Down London Road
Is Down London Road a technically good book? Maybe not. The writing is a bit unpolished, and the storyline may seem a bit trite to some. But despite its occasional flaws, I couldn’t put it down.
Johanna (Jo) Walker knows what she’s good at: being a girlfriend. She dropped out of school at sixteen to help support her family. Her abusive father went to prison and her mother descended into severe alcoholism, so Jo is responsible for supporting her younger brother, Cole. She works two jobs, as a bartender and a personal assistant, and uses her beauty to secure relationships that help her. She’s not an escort or a kept woman, but she’s very practical about the men she dates and the stability they may be able to provide.
That is, until Cameron McCabe enters the picture. Cam is not her usual type, in that he’s not older, straitlaced, or wealthy. They’re both seeing other people, but the chemistry between them is intense. Cam is between graphic design jobs and Jo helps him get a job at her bar, despite the fact that he was incredibly rude and basically called her a slut the first time they met. He thinks she’s a gold digger, an airhead, and a cheater, and tells her as much. However, when he moves into the flat below Jo’s, her secrets start to come out, and their relationship starts to transform from animosity to friendship to love.

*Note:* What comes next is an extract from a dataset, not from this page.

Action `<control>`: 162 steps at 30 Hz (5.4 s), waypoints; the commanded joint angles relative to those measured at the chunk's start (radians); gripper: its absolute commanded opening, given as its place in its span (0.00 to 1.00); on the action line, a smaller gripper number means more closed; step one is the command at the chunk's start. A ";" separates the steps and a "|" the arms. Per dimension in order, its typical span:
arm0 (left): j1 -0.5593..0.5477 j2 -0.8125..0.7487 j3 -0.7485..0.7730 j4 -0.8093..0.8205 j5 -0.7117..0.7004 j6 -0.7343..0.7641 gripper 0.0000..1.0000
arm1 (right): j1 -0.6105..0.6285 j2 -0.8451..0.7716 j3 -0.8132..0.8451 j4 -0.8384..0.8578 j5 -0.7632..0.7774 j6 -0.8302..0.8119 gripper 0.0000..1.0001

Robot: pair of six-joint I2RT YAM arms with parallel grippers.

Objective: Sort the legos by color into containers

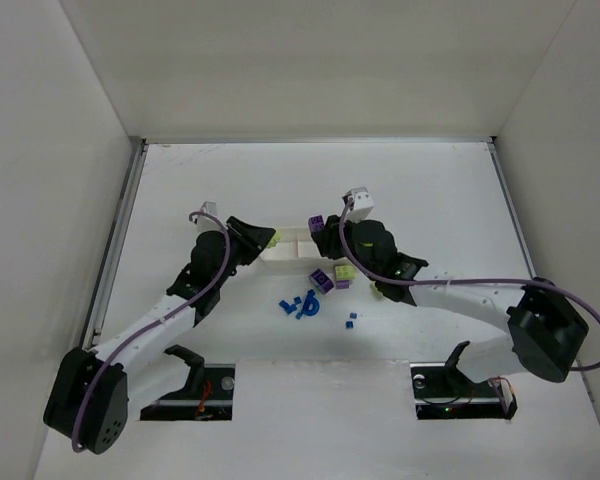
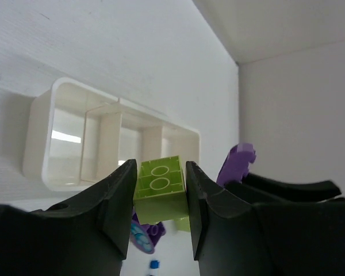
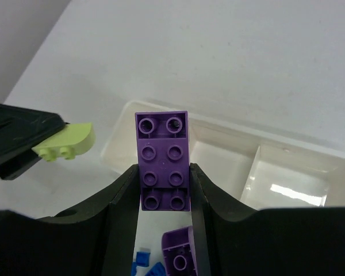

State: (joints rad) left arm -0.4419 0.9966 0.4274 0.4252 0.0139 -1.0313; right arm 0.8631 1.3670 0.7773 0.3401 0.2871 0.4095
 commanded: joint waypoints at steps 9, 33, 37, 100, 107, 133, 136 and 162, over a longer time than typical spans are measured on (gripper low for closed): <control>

Jo has been told repeatedly by her parents that she’s worthless, that the only good thing about her is that she’s pretty. As a result, she knows she’s beautiful and capitalizes on that. But beyond that, she sees herself as a high-school drop-out with no skills. Her mother is bedridden by her alcoholism, a secret Jo takes great pains to protect. She will do anything to protect her little brother. I respected her, and understood her self-esteem issues. It’s not particularly complex psychology – someone telling you, “You’re worthless,” leads pretty directly to feeling worthless – but the author makes it very believable (if a bit heavy-handed), and thus Jo is a very sympathetic character. I know some people hate her type—the selfless beautiful “woe-is-me” martyr heroine –but she’s not perfect, the way some of those characters are, and thus more interesting as a character. Her development throughout the novel is noticeable, and I enjoyed seeing her grow.
Cam, meanwhile, is the sort of White Knight that girls with low self-esteem dream of, the type that sees beyond the surface and affirms you in the exact words you need to hear. He may not be the man who will provide her with financial stability, but he gives Jo something worth much more: the confidence to stand up for and believe in herself. The book is told in first person, so we don’t ever see things from Cam’s point-of-view, but there are some good indicators of what’s going on in his head. He’s not perfect, either – remember, he’s a pretty big jerk to her early on – but he was exactly what she needed.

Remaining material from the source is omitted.